Un point de vue partagé par Der Spiegel : « On en sort de bonne humeur. On peut voir des robes, des tenues de stylistes du monde entier. Pas de burqa, pas de voile intégral, pas de cage de textile noir. Il s’agit davantage de réponses fières à la contrainte et à l’uniformité. On combine, on cite, on associe, on parodie et on usurpe. »

Ouverte au public à partir du 5 avril, l’exposition se tiendra au musée des Arts appliqués de Francfort jusqu’au 15 septembre 2019 avant de rallier Rotterdam puis New York. Avant même le vernissage, le musée francfortois a reçu plusieurs lettres de menaces et a dû se résoudre à renforcer les contrôles à l’entrée pendant toute la durée de l’exposition afin d’assurer la sécurité des visiteurs et des employés.

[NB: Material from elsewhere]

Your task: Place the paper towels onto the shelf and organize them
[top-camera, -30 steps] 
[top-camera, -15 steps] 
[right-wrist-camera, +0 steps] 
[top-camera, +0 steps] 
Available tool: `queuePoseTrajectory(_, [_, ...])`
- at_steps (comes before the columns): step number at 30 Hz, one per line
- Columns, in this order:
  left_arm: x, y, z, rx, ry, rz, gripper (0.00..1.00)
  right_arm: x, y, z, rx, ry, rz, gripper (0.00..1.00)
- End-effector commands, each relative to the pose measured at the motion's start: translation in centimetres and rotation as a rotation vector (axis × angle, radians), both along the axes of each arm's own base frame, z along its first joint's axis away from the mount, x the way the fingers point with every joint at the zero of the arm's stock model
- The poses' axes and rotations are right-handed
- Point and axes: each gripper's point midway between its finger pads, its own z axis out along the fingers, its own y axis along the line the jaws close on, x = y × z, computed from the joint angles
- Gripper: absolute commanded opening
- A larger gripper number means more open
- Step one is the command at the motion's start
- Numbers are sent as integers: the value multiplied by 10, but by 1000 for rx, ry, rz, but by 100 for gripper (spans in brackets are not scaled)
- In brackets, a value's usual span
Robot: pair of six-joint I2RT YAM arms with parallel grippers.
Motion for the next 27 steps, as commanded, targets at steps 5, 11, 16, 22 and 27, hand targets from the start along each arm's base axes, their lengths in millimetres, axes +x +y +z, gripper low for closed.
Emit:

« Le voile, comme toutes les modes ‘islamiques’, est chargé d’ambivalence : il est émancipateur pour l’une, oppresseur pour l’autre. Une femme qui porte le voile en Allemagne fait peut-être passer un message politique, sa coreligionnaire qui vit en Irak ou au Yémen ne fait que céder à la pression sociale. C’est surtout vrai pour les femmes pauvres, il est déprimant de constater que les élites aisées, éduquées, cosmopolites peuvent se permettre bien plus de choses », conclut le Süddeutsche Zeitung.